Fundamentally, he believed that the key to being a good early childhood educator is to love children while for mothers (whose love goes without saying) the best understanding of parenting would come “from within” and not from books.

Korczak also underlined the idea that now is widely accepted but wasn’t that obvious in the beginning of 20th century: all children are different from each other. He said it’s no use to give a child a “perfect” example to follow. The key is observation and understanding of the child’s particular potential. This results also in Korczak’s principle of “Realistic Requirements”. For example, a child who easily becomes aggressive - according to Janusz Korczak - can’t just become calm and positive because we tell him so, but you can ask him to measure his anger and reduce it to, say, one time per day.

With rights, felt Korczak, children also needed to understand responsibilities. He underlined that instead of forgiving everything just because they are children, educators and parents should not forget about their own rights too, and should point out a problem to children (such as if they hit or mistreat or bite the parent or something similar). He was, however, absolutely against physical punishment, a method of control and punishment widely used in those days. As he writes in his book “Child’s right for Respect” of 1929:

"In what extraordinary circumstances would one dare to push, hit or tug an adult? And yet it is considered so routine and harmless to give a child a tap or stinging smack or to grab him by the arm. The feeling of powerlessness creates respect for power. Not only adults but anyone who is older and stronger can cruelly demonstrate their displeasure, back up their words with force, demand obedience and abuse the child without being punished. We set an example that fosters contempt for the weak. This is bad parenting and sets a bad precedent.”

Janusz Korczak
early education

His views sometimes were quite extreme and arguable – or maybe too thought provoking even for today, 100 years after his first big work was published. He believed that the goal of education was to prepare a child to live in a real world, not in a perfect world. In his words: “…It is often forgotten that we need to teach a child not only to appreciate the truth, but also to recognize the lie, not only to love but also to hate, not only to respect but also to despise, not only to agree but also to disagree, not only to obey but also to rebel…” Expressed in this way today, probably even then, this would be a difficult argument to sustain. But he exaggerates the point to promote enquiring minds and minds that also don’t automatically accept everything at face value. With even adults being captured left and right by scams these days who is to say he had not got it right – even if expressed in a different way.

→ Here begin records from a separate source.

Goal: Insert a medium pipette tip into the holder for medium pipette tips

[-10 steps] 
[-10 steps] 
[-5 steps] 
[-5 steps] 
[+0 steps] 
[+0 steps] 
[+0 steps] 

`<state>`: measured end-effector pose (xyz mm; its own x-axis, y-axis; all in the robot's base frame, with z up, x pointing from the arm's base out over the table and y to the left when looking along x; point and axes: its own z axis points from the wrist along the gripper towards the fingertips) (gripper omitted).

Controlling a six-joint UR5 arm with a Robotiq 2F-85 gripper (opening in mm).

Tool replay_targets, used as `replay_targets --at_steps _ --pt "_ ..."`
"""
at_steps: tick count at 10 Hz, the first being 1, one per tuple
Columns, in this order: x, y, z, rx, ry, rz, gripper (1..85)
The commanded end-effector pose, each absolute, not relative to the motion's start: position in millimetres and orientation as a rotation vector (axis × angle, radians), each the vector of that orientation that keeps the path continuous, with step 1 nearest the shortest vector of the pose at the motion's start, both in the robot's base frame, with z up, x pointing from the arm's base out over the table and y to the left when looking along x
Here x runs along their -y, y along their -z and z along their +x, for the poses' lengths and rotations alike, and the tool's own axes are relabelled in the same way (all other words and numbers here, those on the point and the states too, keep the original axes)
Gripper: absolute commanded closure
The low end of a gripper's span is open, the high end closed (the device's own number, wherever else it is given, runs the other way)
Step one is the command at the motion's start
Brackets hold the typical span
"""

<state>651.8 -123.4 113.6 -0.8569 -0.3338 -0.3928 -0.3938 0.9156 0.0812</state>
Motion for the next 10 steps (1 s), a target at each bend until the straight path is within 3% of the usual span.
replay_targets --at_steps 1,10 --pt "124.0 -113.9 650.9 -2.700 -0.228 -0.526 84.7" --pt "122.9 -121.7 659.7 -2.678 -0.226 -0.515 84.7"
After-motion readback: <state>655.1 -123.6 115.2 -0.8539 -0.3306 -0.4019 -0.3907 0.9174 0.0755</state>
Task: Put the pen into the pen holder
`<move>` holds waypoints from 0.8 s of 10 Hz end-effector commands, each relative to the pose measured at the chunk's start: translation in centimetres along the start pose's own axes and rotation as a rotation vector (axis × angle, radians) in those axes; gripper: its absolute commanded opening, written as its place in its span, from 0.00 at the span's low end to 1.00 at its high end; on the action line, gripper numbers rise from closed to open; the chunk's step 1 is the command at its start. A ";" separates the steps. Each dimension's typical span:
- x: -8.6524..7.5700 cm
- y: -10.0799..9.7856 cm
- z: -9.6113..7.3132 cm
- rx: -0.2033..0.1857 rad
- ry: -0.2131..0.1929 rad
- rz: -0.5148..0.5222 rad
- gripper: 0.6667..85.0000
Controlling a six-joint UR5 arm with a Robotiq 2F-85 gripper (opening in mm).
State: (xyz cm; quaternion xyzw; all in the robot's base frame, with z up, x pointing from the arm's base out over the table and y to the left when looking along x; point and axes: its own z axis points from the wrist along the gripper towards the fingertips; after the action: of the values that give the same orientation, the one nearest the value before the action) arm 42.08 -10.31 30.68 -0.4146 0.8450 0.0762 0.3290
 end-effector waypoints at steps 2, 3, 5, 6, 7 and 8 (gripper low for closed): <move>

Fortunately, many children today grow up surrounded by care and are well aware of their rights, so we can say the world has advanced in these past 100 years. However, is the present educational system, especially at later stages, often unable or unwilling to take into consideration children’s and teenagers differences, where some qualities and skills are clearly more rewarded than others? The world is changing rapidly and with it comes the continued need for thoughtful innovation and innovators in early childhood education to fit better with the needs of today’s and tomorrow’s world.